A puff-back happens when an oil burner backfires — instead of igniting cleanly, the furnace releases a pressurized burst of unburned oil and combustion gases that shoots oily, black soot throughout your home via the heating system. It can happen in seconds and coat walls, ceilings, furniture, clothing, and HVAC ductwork in a fine, petroleum-based film that looks and smells like a fire even though there was no open flame.
On Long Island’s South Shore, where oil heat is standard and many North Bellmore homes are running furnaces that are decades old, puff-backs are a documented and recurring problem — particularly during the heavy winter heating months when systems are running at maximum load. The reason professional cleanup is necessary is the nature of the soot itself. Oily soot smears and embeds deeper into porous surfaces if you try to wipe it. The correct approach is dry-chemistry sponging first, then wet cleaning — a specific technique that our technicians are trained to use. A general cleaning service that doesn’t know this will make the contamination worse.
Yes — and in most house fires, it does. Smoke particles are small enough to travel through wall gaps, ceiling penetrations, and HVAC ductwork within minutes of a fire starting. By the time the North Bellmore Fire Department has the fire under control, smoke contamination may have reached every room in the house, including bedrooms and closets far from the visible burn area. You may not notice it immediately, but over the following days the odor becomes apparent and the health effects of residual smoke particulates become a real concern — especially for children, which is relevant in a community where more than a third of households have kids under 18.

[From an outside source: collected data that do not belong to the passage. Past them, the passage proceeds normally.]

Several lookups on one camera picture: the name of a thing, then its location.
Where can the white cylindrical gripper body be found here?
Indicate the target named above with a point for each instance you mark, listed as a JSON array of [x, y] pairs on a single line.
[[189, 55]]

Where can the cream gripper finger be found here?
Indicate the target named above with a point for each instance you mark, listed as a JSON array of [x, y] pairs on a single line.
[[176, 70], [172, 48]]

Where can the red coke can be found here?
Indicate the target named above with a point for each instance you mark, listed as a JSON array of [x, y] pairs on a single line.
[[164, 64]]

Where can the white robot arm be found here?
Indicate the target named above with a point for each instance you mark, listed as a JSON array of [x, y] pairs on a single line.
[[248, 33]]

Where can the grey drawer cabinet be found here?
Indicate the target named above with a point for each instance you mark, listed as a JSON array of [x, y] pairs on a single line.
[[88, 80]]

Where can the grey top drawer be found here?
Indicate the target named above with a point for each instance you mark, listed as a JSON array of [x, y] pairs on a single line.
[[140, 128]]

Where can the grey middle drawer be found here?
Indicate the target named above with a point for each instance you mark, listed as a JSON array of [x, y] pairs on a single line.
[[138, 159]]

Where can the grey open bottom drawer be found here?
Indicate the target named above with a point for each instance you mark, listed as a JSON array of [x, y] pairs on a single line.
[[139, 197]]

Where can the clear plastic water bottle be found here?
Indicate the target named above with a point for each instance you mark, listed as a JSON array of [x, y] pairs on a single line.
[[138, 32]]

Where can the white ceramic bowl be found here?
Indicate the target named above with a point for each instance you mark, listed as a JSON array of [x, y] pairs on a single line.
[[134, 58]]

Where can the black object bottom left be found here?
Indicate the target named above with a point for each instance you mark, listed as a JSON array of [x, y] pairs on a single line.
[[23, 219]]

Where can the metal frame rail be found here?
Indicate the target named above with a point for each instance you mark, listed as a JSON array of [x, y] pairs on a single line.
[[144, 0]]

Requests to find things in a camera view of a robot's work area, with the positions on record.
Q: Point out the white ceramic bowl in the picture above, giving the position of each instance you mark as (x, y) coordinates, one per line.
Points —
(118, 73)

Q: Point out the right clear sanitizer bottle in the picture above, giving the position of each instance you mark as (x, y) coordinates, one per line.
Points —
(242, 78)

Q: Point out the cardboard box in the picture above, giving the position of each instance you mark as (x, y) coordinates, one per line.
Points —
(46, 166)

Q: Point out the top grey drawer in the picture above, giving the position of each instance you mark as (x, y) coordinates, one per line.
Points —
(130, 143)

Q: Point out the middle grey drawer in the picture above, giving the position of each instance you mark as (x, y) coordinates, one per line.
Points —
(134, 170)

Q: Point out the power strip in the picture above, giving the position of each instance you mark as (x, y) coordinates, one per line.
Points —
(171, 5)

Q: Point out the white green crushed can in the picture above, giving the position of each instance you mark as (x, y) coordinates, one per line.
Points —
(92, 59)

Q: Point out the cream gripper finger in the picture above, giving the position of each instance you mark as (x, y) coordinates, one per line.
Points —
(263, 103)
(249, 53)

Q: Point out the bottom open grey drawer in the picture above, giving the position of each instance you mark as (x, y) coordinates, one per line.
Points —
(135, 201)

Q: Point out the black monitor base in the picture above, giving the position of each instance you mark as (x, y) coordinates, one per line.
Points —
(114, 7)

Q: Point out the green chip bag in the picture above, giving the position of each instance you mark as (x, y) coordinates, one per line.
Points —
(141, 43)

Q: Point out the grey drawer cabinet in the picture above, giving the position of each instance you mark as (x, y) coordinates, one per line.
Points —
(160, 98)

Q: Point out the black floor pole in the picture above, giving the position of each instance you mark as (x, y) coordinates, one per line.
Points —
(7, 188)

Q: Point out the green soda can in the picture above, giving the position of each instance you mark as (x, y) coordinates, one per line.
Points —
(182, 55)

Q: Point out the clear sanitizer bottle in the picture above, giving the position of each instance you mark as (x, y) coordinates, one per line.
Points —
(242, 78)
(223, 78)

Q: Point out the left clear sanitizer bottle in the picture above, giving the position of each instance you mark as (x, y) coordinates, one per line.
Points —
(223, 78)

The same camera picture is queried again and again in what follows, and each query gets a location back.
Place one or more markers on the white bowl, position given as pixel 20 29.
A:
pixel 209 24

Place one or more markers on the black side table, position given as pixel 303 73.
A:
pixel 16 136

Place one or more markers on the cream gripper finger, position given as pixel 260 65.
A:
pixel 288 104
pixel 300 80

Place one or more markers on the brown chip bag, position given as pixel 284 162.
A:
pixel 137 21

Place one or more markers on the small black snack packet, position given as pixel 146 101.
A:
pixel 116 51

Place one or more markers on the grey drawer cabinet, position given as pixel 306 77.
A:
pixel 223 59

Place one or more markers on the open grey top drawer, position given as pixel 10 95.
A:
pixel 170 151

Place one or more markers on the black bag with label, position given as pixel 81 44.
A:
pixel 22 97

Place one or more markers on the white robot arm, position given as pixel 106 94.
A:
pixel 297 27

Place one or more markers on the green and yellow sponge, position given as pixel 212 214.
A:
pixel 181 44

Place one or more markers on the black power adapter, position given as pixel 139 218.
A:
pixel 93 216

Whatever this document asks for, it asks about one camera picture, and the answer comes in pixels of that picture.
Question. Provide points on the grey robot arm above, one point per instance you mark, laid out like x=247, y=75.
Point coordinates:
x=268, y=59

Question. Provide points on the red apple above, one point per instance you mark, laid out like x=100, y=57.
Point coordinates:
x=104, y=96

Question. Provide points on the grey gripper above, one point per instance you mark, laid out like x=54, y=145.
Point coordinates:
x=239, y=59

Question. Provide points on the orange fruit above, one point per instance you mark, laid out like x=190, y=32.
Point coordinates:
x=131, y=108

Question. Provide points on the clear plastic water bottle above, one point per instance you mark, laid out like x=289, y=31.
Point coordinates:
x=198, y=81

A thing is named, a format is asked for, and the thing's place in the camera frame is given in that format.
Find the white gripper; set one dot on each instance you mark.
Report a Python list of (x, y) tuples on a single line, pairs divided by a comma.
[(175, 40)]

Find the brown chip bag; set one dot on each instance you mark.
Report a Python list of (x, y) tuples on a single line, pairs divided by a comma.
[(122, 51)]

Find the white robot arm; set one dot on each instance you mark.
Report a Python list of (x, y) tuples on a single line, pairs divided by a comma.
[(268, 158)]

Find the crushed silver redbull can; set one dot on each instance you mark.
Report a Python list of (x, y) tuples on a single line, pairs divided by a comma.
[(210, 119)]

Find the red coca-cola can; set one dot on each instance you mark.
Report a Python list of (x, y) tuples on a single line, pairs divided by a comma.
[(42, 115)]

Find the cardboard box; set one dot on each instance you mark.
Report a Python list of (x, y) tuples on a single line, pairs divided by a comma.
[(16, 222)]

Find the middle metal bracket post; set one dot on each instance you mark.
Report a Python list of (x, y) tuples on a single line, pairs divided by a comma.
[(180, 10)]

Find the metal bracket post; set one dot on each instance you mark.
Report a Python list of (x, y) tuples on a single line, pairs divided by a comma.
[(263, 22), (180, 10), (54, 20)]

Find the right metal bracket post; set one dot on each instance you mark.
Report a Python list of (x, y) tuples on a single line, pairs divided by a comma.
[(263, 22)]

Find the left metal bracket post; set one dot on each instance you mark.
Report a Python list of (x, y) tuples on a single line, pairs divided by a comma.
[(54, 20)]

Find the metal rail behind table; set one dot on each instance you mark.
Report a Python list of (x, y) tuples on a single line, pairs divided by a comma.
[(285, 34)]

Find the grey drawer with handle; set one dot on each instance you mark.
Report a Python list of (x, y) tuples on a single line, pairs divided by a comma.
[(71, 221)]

Proper smoke damage restoration addresses the entire structure, not just the burned rooms. That means air scrubbers running throughout the home, thermal fogging or ozone treatment to neutralize odor at the molecular level, and NADCA-certified cleaning of your HVAC ductwork to prevent the system from recirculating contaminated air every time the heat or air conditioning runs. Skipping the duct cleaning is one of the most common mistakes homeowners make after a fire — and it’s why the smoke smell comes back weeks later even after the visible damage has been repaired.